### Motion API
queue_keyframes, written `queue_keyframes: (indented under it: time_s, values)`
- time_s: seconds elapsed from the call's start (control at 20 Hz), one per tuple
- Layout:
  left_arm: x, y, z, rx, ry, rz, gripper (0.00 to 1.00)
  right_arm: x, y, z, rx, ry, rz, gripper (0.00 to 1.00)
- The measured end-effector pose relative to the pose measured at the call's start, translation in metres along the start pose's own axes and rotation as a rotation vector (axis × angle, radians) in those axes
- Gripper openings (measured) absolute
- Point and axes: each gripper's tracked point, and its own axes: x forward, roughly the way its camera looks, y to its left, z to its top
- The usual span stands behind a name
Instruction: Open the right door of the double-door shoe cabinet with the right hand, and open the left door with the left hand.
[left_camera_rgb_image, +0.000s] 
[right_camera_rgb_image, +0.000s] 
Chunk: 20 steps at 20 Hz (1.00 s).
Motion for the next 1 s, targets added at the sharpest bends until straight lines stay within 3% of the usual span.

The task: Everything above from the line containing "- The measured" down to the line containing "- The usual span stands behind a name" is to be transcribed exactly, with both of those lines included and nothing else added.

Result below:
- The measured end-effector pose relative to the pose measured at the call's start, translation in metres along the start pose's own axes and rotation as a rotation vector (axis × angle, radians) in those axes
- Gripper openings (measured) absolute
- Point and axes: each gripper's tracked point, and its own axes: x forward, roughly the way its camera looks, y to its left, z to its top
- The usual span stands behind a name

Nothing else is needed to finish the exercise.